A nanoelectronics-blood-based diagnostic biomarker for ME/CFS
July 20, 2019 7:19 AM   Subscribe

“The idea is to stress the samples from both healthy and ill patients using salt, and then compare how each sample affects the flow of the electrical current. Changes in the current indicate changes in the cell: the bigger the change in current, the bigger the change on a cellular level. A big change is not a good thing; it’s a sign that the cells and plasma are flailing under stress and incapable of processing it properly. All of the blood samples from ME/CFS [myalgic encephalomyelitis/chronic fatigue syndrome] patients created a clear spike in the test, whereas those from healthy controls returned data that was on a relatively even keel.

While there are thousands of studies finding biological abnormalities in patients with ME/CFS, the illness has so far lacked a biomarker. The quote above is from the linked Stanford University website story about the paper "A nanoelectronics-blood-based diagnostic biomarker for ME/CFS," which appeared in April in Proceedings of the National Academy of Sciences.

Some selections from the paper itself:

“The ME/CFS samples’ response to the hyperosmotic stressor observed as a unique characteristic of the impedance pattern and dramatically different from the response observed among the control samples. We believe the observed robust impedance modulation difference of the samples in response to hyperosmotic stress can potentially provide us with a unique indicator of ME/CFS. Moreover, using supervised machine learning algorithms, we developed a classifier for ME/CFS patients capable of identifying new patients, required for a robust diagnostic tool.” (See this figure, graph A for the dramatically different impedance pattern over time for ME/CFS patients versus controls.)

“Additionally, our very attractive preliminary results (not included in this paper) involving severely ill ME/CFS patients and healthy controls indicated a clear difference in the behavior of PBMCs among ME/CFS patients when placed in the patients’ own plasma compared with when they were incubated in healthy plasma.

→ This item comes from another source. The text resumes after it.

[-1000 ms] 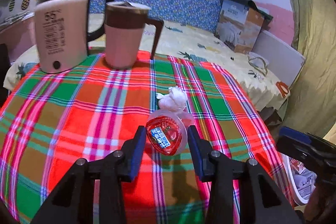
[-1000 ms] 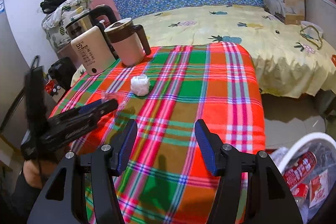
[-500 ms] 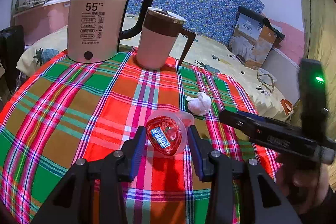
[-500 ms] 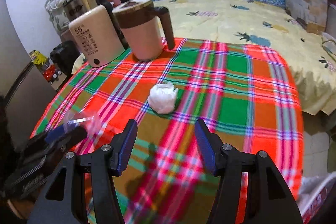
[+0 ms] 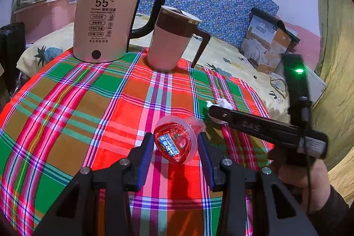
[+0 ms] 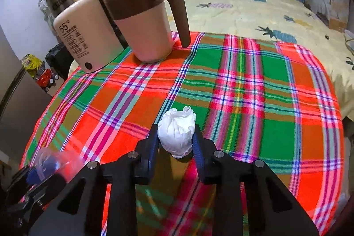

These observations were one of the motivations behind experimenting with the components of ME/CFS patients’ plasma at the molecular level, in addition to studying cells.”

“Next, we aim to perform further experiments to understand the specific mechanisms contributing to the observed results, and to test the performance of the assay on other similar condition diseases. Additionally, we are working on adapting the technology to a platform capable of preclinical testing of drugs and therapies on cells from ME/CFS patients, leading toward development of a portable, handheld, and easy-to-use platform that can be operated by researchers and clinicians at any skill level.”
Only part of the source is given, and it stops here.